» TO DO
Where the string "scan" occurs in a line of the data below, that line should be copied.

═══ MATERIAL FOR THE TASK

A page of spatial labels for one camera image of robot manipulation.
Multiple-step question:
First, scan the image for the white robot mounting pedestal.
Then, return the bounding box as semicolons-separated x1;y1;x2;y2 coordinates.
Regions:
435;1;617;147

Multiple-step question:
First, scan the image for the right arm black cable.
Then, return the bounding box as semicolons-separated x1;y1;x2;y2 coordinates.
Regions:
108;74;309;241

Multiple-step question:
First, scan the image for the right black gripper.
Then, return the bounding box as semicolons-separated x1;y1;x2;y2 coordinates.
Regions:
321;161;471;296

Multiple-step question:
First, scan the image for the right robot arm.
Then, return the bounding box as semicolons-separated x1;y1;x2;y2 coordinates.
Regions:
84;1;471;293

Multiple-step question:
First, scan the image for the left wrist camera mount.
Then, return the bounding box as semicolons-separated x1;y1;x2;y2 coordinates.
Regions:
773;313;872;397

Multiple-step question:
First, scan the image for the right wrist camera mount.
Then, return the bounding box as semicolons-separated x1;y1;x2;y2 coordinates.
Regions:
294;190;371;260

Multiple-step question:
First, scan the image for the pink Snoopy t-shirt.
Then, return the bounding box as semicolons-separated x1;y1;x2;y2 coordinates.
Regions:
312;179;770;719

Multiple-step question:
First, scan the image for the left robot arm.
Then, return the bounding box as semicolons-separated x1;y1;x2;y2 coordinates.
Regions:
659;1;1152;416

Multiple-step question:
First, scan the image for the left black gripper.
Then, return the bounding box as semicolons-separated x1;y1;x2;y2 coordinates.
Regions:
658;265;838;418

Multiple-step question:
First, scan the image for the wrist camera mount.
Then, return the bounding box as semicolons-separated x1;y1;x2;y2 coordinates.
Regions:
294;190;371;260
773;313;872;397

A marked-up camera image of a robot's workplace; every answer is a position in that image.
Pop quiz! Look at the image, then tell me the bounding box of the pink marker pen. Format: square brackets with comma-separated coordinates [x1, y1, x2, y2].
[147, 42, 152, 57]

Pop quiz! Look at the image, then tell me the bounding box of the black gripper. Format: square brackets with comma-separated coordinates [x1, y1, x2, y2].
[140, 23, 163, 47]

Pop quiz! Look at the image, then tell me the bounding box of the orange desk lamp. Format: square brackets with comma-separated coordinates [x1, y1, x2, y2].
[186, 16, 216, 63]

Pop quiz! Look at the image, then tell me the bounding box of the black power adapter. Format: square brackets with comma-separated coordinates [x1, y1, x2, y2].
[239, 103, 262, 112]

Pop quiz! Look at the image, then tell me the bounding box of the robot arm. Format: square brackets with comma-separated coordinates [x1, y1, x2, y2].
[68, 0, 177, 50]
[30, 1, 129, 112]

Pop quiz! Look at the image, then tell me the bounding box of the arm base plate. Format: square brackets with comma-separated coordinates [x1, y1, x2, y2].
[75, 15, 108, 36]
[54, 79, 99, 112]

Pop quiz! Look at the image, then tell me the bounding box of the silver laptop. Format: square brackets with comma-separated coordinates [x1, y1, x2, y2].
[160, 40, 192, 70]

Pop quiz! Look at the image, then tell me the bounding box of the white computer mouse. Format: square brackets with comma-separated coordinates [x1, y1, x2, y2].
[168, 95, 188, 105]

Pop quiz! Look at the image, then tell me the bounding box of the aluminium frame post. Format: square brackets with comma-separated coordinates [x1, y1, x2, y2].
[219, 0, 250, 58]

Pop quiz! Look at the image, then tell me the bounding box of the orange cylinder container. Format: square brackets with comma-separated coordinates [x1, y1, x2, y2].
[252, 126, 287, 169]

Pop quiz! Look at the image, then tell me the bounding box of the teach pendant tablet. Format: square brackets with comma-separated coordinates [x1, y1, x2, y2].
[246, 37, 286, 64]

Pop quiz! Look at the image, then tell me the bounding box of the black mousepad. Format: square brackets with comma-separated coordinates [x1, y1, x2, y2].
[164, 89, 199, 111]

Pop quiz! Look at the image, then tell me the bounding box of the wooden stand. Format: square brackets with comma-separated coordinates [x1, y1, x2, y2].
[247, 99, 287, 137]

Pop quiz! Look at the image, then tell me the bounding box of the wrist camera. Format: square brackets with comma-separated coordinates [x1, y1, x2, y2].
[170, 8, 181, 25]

══════

» ANSWER FOR THE TASK
First, scan the image for the white robot mounting pedestal.
First, scan the image for the right arm black cable.
First, scan the image for the right black gripper.
First, scan the image for the right robot arm.
First, scan the image for the left wrist camera mount.
First, scan the image for the right wrist camera mount.
First, scan the image for the pink Snoopy t-shirt.
First, scan the image for the left robot arm.
First, scan the image for the left black gripper.
First, scan the image for the wrist camera mount.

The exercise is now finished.